Schuurman ch. 1, “Geography Matters”

Introducing the Identities of GIS

The Success of GIS: is it now what Geography is?  Ubiquitous technology & computing (example)

  • technological advances, widespread adoption (research, business, gov, personal)
  • people may not have heard of GIS but they use it and are affected by it
  • GoogleMaps or Yahoo Maps or MapQuest are all GIS
  • municipal, utilities management: Delware County Ohio: DALIS Project
  • business and marketing: PRIZM data: you are where you live

“This book is designed to inform the reader about precisely how GIS affects them as well as myriad social processes” (1)

  • a more human & social approach to technology, intellectual rather than only technological

The problem of GIS and geography: love/hate

  • GIS as one way of understanding “geography” – but dominating at the moment
  • quantitative vs. qualitative methods
  • epistemology: The branch of philosophy that studies the nature of knowledge, its presuppositions and foundations, and its extent and validity.  How we know.

Identity of GIS: what is it?

Delware County Ohio: DALIS Project: a tool for storing complex data; practical problem solving

  • where

Geography 222 “PsychoGeography” maps / Mental Maps

  • how to collect qualitative & strange data and map it

Delaware Recreational Trails

  • what is most important when locating a recreational trail?
  • logic of quantitative methods for optimizing, or qualitative data used to anticipate how people will react (and why)?  Epistemological issues!
  • Delaware Trails research paper (PDF)

Where Does GIS Come From?

  • 1960s era technology and epistemology

McHarg and the GIS “overlay” method: locating a road: done manually

  • encode in a computer: technology and a particular way of knowing
  • what is not taken into account in this approach
  • spatial analysis: a means of extracting information (knowledge) from data
  • let a computer do what McHarg did
  • maps allow us to see raw data, or interact with data as we are analyzing it, or show the results of what we did
  • 1950s-60s: development of computational analysis and spatial analysis tools
  • wed technology to methods of knowing

The Messy Business of Digging for Roots: GIS’s Intellectual Antecedents

Examples of the Precursors of GIS: technology is easy, epistemology not

  • ex) J.K. Wright: “The Terminology of Certain Map Symbols” (1944): point, line, area: 1930s for map symbolization; basis of “vector data”
  • ex) certain kinds of data easier to collect and analyze and map, they seem more intuitive maybe because they are what we are used to doing.
  • ex) Historians reluctance to use GIS: Historical GIS

What does GIS stand for?

  • definitions describe technology (systems; application): GIS(systems) = GIS
  • hard/software for data input, analysis, output
  • “black box:” assume the methods in the software are legitimate, don’t question
  • definitions describing methods and process (science; theory): GIS(cience) = GISci
  • origin of the methods, critique of the methods, new methods
  • conceptual models of geographic space, sphericity of the real world vs. flat world of GIS,
  • uncertainty and error, analytical methodologies, cognitive aspects.
  • also Participatory GIS, Critical Cartography & GIS: myriad of human/social issues
  • justifying and shaping an intellectual/academic role in GIS
  • myriad of issues of intellectual importance (that one may not think about at all if only approaching GIS as black box technology).
  • epistemology (how we know) and ontology (what the world must be like in order to be known): the debate on evolution/science vs creationism/intelligent design
  • does geography (and its concepts/theories) drive GIS, or does GIS drive geography?  Debates in the field.

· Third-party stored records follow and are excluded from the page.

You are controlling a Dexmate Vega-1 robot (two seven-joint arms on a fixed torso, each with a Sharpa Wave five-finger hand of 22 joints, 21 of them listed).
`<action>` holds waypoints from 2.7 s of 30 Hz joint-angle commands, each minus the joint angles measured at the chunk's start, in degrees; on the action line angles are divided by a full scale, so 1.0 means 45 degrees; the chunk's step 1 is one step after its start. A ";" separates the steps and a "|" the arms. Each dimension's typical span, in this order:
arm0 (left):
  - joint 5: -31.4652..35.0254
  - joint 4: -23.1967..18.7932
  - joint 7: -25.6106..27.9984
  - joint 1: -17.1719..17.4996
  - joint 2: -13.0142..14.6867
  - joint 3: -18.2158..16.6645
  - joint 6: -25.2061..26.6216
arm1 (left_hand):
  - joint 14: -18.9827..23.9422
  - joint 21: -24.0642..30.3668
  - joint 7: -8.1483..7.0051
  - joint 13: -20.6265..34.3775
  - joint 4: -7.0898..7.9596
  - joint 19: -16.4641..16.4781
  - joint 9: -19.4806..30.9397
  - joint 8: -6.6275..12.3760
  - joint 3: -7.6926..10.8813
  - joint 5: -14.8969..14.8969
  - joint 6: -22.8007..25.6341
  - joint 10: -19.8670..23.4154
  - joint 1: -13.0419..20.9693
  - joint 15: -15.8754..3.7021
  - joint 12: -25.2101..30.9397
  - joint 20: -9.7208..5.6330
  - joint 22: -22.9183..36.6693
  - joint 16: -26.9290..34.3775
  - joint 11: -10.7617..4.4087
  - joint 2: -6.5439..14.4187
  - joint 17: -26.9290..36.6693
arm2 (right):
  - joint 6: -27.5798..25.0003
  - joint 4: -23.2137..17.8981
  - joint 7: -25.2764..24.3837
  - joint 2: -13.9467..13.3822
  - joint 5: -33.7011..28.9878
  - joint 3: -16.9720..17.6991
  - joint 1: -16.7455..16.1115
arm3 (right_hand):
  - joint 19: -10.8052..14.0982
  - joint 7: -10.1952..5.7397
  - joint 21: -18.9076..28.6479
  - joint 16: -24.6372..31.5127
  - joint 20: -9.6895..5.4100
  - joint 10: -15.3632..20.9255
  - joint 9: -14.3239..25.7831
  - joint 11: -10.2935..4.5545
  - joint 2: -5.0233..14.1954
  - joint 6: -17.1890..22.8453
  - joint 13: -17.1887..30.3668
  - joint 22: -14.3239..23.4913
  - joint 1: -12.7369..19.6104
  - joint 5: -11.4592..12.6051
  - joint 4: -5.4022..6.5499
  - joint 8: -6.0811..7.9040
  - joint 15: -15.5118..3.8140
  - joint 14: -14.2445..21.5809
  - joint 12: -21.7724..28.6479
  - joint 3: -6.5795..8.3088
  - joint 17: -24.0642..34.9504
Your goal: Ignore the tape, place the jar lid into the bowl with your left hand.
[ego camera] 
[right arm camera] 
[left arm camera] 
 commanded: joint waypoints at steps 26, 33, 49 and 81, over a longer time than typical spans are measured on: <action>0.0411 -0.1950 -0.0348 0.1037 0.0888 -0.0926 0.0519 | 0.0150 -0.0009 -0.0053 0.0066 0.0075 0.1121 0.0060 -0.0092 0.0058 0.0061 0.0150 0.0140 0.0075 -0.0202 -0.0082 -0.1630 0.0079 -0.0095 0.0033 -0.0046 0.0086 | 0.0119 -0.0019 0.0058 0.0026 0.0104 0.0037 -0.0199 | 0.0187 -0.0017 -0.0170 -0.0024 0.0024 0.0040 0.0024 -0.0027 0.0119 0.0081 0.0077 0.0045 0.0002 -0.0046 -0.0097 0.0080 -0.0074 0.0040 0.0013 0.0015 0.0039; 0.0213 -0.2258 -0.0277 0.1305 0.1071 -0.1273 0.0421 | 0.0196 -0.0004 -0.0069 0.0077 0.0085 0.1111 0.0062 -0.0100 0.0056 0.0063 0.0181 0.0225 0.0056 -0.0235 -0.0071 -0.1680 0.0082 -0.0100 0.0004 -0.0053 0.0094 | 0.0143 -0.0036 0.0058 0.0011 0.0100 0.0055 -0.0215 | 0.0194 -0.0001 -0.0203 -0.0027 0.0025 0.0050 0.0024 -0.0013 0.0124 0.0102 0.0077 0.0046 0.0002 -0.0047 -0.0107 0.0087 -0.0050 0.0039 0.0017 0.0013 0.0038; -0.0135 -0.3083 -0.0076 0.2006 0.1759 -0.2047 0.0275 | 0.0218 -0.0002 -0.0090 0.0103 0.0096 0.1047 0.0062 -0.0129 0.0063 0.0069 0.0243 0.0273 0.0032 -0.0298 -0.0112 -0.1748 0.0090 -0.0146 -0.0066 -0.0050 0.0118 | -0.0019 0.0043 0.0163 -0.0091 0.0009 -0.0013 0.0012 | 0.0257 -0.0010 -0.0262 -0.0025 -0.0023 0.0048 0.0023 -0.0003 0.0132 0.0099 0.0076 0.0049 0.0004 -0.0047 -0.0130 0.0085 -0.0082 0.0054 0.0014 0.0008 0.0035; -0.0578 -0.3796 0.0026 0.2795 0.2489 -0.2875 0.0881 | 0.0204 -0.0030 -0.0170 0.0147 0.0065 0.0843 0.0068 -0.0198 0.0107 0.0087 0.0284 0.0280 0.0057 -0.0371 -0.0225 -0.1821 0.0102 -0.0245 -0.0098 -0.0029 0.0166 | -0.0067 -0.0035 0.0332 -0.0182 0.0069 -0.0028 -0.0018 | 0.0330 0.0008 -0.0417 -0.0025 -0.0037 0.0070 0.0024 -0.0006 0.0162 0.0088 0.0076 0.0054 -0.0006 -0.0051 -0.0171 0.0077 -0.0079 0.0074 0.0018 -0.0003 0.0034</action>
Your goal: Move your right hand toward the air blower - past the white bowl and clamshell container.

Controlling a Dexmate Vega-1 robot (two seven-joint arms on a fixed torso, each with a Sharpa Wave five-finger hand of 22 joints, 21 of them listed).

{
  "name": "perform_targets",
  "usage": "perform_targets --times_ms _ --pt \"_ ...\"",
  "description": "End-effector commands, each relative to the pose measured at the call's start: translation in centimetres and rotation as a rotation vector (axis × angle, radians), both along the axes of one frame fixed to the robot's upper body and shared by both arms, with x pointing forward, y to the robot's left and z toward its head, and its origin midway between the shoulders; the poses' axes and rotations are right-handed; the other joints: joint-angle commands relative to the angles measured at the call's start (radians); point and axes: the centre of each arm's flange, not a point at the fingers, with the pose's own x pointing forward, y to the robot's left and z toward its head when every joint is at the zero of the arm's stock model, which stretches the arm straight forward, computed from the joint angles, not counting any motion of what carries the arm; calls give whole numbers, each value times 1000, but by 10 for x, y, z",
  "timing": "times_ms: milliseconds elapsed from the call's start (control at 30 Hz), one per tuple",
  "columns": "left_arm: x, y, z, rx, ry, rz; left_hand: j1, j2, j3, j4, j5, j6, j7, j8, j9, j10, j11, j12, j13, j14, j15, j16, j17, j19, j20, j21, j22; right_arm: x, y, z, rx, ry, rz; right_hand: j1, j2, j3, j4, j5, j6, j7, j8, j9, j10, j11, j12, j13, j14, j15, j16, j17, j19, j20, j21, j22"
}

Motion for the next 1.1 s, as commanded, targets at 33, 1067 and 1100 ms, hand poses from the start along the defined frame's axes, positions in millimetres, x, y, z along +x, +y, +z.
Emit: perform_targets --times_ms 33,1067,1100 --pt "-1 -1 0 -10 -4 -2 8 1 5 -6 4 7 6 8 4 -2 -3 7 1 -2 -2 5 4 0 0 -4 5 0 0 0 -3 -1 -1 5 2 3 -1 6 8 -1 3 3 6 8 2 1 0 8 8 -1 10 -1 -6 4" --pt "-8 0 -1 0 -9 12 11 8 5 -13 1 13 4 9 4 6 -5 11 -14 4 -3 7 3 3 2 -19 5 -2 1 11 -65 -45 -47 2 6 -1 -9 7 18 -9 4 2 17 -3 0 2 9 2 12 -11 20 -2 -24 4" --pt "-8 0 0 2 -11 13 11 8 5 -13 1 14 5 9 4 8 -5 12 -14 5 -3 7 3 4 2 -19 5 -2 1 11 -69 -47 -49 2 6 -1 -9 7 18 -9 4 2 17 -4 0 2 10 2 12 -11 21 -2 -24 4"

Data in, Information Out: Common Ground between GISys and GISci

GISys and GISci hard to differentiate in practice

  • ex) data classification: the categories we put things into
  • ex) house: what defines what a house is?  Is an apartment a house?  A dorm?  A condo?  A long-term residential hotel?  The kind of issue both Sys and Sci people have to deal with
  • ex) boundaries: complexity in drawing: neighborhood boundaries have to be drawn if you are using GIS, but where to draw them?  How do you define a neighborhood (which is a classification of place)
  • visualization: using intuition and knowledge to see patterns and connections:
    different epistemological approach – visual, not analytical.
  • Dr Snow example: Broad St. pump and cholera p. 15

Geography Matters

2. Introductions & Interesting GIS application (w/examples)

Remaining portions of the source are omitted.